João Carlos Jungmann, Recife
Depois que eu quebrei o mastro por causa de um pino que folgou... Troquei todos os pinos com cupilha, anilha, etc, por parafusos inox 316 com porca e contra-porca, mais um adesivo entre as porcas. Fica trabalhoso de regular o mastro para uma regata por exemplo, mas, por questão de desgaste de pino ou cupilha, meu mastro não quebra mais! Fica feinho também, mas nada que uma fita por cima não disfarce. Só quem quebrou um mastro pode entender o motivo da Neura!

 

Ademir Correa, Porto Alegre (Let it Be)
...coisa muito feia ver um mastro despencar, e eu que passei por isto, por mais precauções que tome para evitar, sempre me pergunto, quando entra uma daquelas rajadas que fazem o mastro sacudir: será que algo não vai romper ? Será que não há fissuras nos estais ?
Estou pensando em fazer uma verificação de fissuras, pois os estais do Let it Be ( de inox ) tem uns 8 anos. Já li que é aconselhável troca-los com 10 anos, e ai vai começar tudo de novo: será que o cabo foi bem prensado?....rs É a neura.

 

Euchério Rodrigues, Rio de Janeiro
É incrível o que cai de mastro por causa de pinos sem cupilhas, já ouvi várias estórias a respeito. Certa vez, quando reformei meu barco, por falta de tempo, deixei a remoção do mastro por conta de um "especialista" local. O sujeito me entregou o mastro "colocado". Como sou "chato" fui conferir as cupilhas: faltava uma no estai de proa e um dos pinos dos brandais tinha a cabeça com diâmetro inferior ao do buraco do fuzil/espaçador. Sou obcecado com isso, confiro sempre.

 


O popa ouviu o Comandante Carlos Altmayer Gonçalves (Manotaço), velejador inveterado e estudioso do assunto, que há muitos anos fornece mastreação e estaiamento para veleiros de todo o Brasil. Manotaço começou a trabalhar com barcos muito cedo, fazendo pequenos reparos, envernizando e pintando, e administrando reformas no Jangadeiros, aí por 1968. Trabalhou também com Nelson Picollo, primeiro e único emprego que teve. Em 1975, quando abandonou a faculdade de Veterinária, dedicou-se inteiramente aos barcos.

A Manotaço Técnica Náutica foi criada em 1.980, como consequência do crescimento das atividades.

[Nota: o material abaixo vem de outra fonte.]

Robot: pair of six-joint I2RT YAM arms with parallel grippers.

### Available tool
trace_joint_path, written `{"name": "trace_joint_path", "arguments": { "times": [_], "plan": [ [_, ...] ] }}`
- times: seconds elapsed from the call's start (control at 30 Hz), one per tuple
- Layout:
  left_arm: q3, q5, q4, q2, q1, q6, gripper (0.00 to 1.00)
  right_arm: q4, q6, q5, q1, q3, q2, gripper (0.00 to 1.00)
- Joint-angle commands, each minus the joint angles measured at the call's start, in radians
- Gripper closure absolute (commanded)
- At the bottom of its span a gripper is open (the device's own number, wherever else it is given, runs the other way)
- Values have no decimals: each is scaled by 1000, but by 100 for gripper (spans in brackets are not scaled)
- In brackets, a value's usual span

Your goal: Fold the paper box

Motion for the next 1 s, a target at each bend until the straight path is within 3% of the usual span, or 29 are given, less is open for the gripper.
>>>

No início, fazia manutenção e entregas de barcos, sempre velejando. Aos poucos migrou para a construção de ferragens e mastreações. Hoje a principal atividade está nos mastros, para barcos de 20 a 80 pés. Manotaço atraca o Barba Negra no Veleiros do Sul.

As dicas do Manotaço:

É comum o pessoal descuidar-se dos contrapinos e cupilhas, sendo que estas são mais sujeitas a engatarem em escotas, roupas, etc. Daí a importância de cobri-las com fita ou couro. Outro descuido freqüente, este dos fabricantes, é na fixação inferior do estai de proa. Colocam duas chapas soltas, unidas pelos pinos, que atravessam e forçam os contrapinos. No O'Day é original. O correto é unir-se as chapas, impedindo assim que elas "atravessem", uma em relação à outra.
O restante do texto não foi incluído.